Secondo le prime ricostruzioni, tutto sarebbe nato da un insulto razzista pronunciato da uno studente, che avrebbe scatenato una rissa tra compagni. Tuttavia, la madre di Alberto, il ragazzo aggredito, racconta una versione differente: “Aveva prestato dei soldi a un compagno per una bibita. Quando ha provato a chiederli indietro, è stato pestato. Gli dicevano che ‘non poteva chiedere soldi a chi è sotto protezione’.” Il ragazzo, oltre alla violenza subita, si è trovato al centro di minacce che hanno coinvolto anche la sua famiglia, con una spirale di ritorsioni culminata in un episodio di vandalismo: il taglio dei freni della bicicletta della madre.
Genitori in prima linea e un clima di paura costante
Quello che era iniziato come uno scontro tra ragazzi è rapidamente sfuggito di mano, coinvolgendo i genitori in una serie di confronti accesi. Le tensioni non si sono limitate all’area della scuola, ma hanno invaso anche la quotidianità delle famiglie coinvolte. Alcuni genitori hanno iniziato ad accompagnare personalmente i figli da e verso la scuola per timore di ulteriori episodi di violenza. Una delle madri racconta: “Noi ormai facciamo da guardie del corpo ai nostri figli. Li scortiamo ogni giorno per paura che possano subire ritorsioni dopo quello che è successo.”

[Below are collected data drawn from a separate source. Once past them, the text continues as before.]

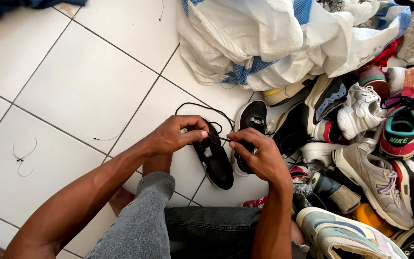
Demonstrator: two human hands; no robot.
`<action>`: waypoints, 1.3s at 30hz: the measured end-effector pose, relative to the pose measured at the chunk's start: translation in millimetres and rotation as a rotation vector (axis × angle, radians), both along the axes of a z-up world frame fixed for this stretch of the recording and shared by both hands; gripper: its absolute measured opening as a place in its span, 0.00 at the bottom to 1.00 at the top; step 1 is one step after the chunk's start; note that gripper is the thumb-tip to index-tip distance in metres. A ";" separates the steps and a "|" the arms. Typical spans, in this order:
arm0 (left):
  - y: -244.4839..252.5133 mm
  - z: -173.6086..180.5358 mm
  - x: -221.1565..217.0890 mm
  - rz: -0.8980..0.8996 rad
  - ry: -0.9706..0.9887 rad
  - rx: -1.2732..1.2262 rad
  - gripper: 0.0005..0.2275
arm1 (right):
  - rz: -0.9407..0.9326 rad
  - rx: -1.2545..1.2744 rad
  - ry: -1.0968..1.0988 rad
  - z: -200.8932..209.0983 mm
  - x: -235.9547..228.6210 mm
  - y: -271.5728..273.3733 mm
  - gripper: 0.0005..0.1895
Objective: The person sits on the floor and works on a pair of black sneakers, repeatedly threading and adjusting the laces through the eyelets and buckles. The hands manipulate the laces and buckle straps to secure the shoes.
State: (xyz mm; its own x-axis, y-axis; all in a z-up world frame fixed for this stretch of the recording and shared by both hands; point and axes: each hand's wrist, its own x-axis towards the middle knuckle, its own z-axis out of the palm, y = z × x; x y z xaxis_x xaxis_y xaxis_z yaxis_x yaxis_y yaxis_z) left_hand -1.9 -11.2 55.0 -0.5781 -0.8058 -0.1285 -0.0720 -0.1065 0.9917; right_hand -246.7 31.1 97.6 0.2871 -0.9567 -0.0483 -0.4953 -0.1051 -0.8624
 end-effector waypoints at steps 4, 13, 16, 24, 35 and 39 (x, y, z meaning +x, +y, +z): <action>-0.6 -4.1 2.0 0.021 0.011 0.010 0.04 | -0.018 -0.031 0.018 -2.0 -0.4 1.0 0.08; 0.8 -0.7 -0.9 0.046 0.048 0.105 0.04 | -0.135 -0.087 0.043 1.1 5.1 2.6 0.07; 1.1 -1.5 -1.2 0.051 0.044 0.125 0.05 | -0.134 -0.085 0.027 -5.0 -0.1 2.4 0.08; -0.5 -0.3 -0.6 0.063 -0.028 0.127 0.05 | -0.062 -0.116 0.002 0.1 3.8 2.4 0.07; -2.7 30.0 -10.0 -0.051 -0.147 0.050 0.08 | -0.007 -0.158 -0.062 0.6 7.5 2.4 0.02; -2.3 21.1 -12.6 -0.091 -0.136 0.035 0.08 | 0.006 -0.101 -0.082 6.1 7.9 4.2 0.01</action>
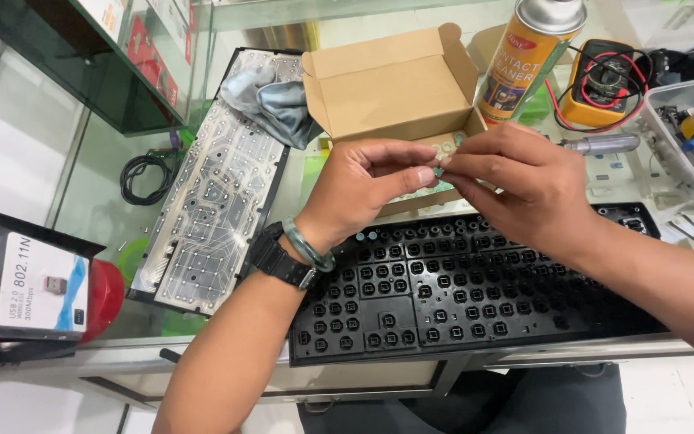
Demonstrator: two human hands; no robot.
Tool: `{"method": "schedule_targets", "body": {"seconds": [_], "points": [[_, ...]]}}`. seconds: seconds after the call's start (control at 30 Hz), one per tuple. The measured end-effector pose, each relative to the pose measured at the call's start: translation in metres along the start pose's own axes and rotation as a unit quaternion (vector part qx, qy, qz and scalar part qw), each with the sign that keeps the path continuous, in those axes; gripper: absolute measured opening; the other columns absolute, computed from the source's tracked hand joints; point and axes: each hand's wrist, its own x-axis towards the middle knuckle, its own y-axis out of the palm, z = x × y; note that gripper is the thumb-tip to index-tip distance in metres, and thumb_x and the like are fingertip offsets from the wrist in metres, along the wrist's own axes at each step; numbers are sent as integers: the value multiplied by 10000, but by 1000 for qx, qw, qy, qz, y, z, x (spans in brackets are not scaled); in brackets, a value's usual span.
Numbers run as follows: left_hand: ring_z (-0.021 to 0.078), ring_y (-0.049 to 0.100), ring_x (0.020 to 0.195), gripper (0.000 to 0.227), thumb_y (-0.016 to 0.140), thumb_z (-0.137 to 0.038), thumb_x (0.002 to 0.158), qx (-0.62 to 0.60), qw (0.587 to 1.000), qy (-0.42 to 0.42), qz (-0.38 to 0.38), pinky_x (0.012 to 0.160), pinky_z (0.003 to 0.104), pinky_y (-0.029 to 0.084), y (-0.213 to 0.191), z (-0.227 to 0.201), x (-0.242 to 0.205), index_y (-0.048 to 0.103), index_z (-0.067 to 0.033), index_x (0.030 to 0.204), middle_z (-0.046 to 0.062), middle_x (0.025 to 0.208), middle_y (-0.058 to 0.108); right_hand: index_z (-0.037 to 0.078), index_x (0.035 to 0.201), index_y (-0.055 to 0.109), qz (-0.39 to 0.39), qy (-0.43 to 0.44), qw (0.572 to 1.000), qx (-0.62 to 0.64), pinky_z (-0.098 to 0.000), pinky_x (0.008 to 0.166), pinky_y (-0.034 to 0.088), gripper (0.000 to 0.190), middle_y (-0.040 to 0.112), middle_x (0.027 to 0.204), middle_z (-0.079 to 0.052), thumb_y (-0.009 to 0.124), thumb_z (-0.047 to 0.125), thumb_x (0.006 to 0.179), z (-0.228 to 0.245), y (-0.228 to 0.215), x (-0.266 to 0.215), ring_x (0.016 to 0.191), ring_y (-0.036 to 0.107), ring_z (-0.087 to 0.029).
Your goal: The person places small, light-green circular components from a cardboard box into the key switch slots of a black keyboard base. The person repeatedly picks up the components and inserts them into the keyboard, working across the key layout.
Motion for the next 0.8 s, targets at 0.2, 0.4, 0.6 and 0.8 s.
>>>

Il dirigente scolastico, nel tentativo di arginare il clima di paura, ha organizzato incontri con i genitori e consigli di classe straordinari. Tuttavia, l’iniziativa non è bastata a rassicurare le famiglie. “Ci aspettavamo provvedimenti più incisivi, ma ci sentiamo lasciati soli,” denunciano alcuni genitori. Intanto, la scuola ha sporto denuncia per cercare di fare chiarezza sull’accaduto, mentre una delle fazioni familiari coinvolte si è affidata a un legale per tutelarsi.
La vicenda della scuola media Drovetti non è un caso isolato, ma il simbolo di un problema più ampio. Il preside Pietro Perrone difende l’operato dell’istituto, pur riconoscendo le difficoltà nel gestire un conflitto che va oltre le mura scolastiche: “Abbiamo cercato di avviare un’azione di ascolto per evitare di arrivare in tribunale. La situazione è complessa, ma non paragonabile ad altri episodi del passato, quando ci siamo trovati a fronteggiare atti di vera delinquenza. Qui ci sono tensioni familiari che ci hanno travolti, rendendo difficile il nostro compito educativo.”
Scuola media Drovetti di Torino
La comunità di Pozza Strada si interroga su come si sia arrivati a questo punto e su quali siano le responsabilità delle istituzioni scolastiche, delle famiglie e della società nel suo complesso. Mentre le indagini proseguono, resta la domanda su quale sia il messaggio che si trasmette ai giovani in un contesto in cui le controversie si risolvono con minacce e violenza.
La vicenda ha acceso un dibattito su come le scuole possano prevenire e gestire situazioni di conflitto che coinvolgono l’intera comunità. Servono misure più incisive? Più dialogo tra le parti? O un intervento esterno che vada oltre la semplice denuncia? La Drovetti, nel frattempo, diventa il simbolo di una sfida educativa e sociale che richiede soluzioni urgenti e durature. La comunità resta in attesa di risposte, nella speranza che episodi come questo possano essere evitati in futuro, restituendo agli studenti un ambiente sicuro e sereno.